**Exercise directions**
Return the listing in full. Keep every word as it stands.

**Data extract**
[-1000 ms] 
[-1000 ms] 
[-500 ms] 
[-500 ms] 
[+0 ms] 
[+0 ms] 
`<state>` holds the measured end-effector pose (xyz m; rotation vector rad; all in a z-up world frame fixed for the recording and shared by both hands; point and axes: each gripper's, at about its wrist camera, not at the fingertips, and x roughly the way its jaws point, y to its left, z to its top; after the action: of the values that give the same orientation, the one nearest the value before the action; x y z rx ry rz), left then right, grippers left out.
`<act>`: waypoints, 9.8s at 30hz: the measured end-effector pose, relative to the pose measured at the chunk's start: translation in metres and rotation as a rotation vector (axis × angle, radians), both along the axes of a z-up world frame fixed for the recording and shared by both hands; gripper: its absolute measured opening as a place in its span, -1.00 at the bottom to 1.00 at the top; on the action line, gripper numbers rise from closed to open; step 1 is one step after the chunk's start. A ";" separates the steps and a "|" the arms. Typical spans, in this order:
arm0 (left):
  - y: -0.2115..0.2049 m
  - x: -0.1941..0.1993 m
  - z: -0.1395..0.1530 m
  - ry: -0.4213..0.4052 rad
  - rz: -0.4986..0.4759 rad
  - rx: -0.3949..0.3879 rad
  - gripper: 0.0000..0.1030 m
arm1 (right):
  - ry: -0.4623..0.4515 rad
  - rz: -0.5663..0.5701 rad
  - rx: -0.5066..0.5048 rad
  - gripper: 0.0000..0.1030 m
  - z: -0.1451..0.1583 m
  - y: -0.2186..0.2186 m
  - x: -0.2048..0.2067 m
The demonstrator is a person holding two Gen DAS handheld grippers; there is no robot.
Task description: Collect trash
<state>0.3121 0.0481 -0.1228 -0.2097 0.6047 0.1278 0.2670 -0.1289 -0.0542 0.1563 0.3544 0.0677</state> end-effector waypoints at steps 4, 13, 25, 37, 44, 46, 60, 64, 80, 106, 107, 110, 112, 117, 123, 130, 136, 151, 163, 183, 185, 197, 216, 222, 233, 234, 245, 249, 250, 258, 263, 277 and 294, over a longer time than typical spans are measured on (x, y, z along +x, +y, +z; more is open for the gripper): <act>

**Your response**
[-1000 ms] 
[-1000 ms] 
[-500 ms] 
[-500 ms] 
[+0 ms] 
[+0 ms] 
`<state>` holds the measured end-effector pose (xyz m; rotation vector rad; all in a z-up world frame fixed for the recording and shared by both hands; point and axes: each gripper's, at about its wrist camera, not at the fingertips, and x roughly the way its jaws point, y to its left, z to its top; after the action: of the values that give the same orientation, the one nearest the value before the action; x y z rx ry rz), left then right, grippers left out.
`<act>`: waypoints, 9.8s at 30hz: the measured end-effector pose, relative to the pose measured at the chunk's start: translation in metres and rotation as a rotation vector (axis × angle, radians), both along the axes of a z-up world frame fixed for the recording and shared by both hands; gripper: its absolute measured opening as a place in its span, -1.00 at the bottom to 1.00 at the top; on the action line, gripper numbers rise from closed to open; step 1 is one step after the chunk's start. A ";" separates the steps and a "|" the arms. Typical spans, in this order:
arm0 (left):
  - y: -0.2115..0.2049 m
  - x: -0.1941..0.1993 m
  - z: -0.1395..0.1530 m
  - ry: -0.4213..0.4052 rad
  - rz: -0.4986..0.4759 rad
  - rx: -0.3949..0.3879 rad
  - gripper: 0.0000..0.1030 m
arm1 (right):
  - ry: -0.4623..0.4515 rad
  - rz: -0.5663..0.5701 rad
  - rx: -0.5066..0.5048 rad
  - gripper: 0.0000..0.1030 m
  - z: -0.1451..0.1583 m
  - y: -0.2186..0.2186 m
  - x: -0.2048..0.2067 m
The demonstrator is a person holding two Gen DAS handheld grippers; there is no robot.
Task description: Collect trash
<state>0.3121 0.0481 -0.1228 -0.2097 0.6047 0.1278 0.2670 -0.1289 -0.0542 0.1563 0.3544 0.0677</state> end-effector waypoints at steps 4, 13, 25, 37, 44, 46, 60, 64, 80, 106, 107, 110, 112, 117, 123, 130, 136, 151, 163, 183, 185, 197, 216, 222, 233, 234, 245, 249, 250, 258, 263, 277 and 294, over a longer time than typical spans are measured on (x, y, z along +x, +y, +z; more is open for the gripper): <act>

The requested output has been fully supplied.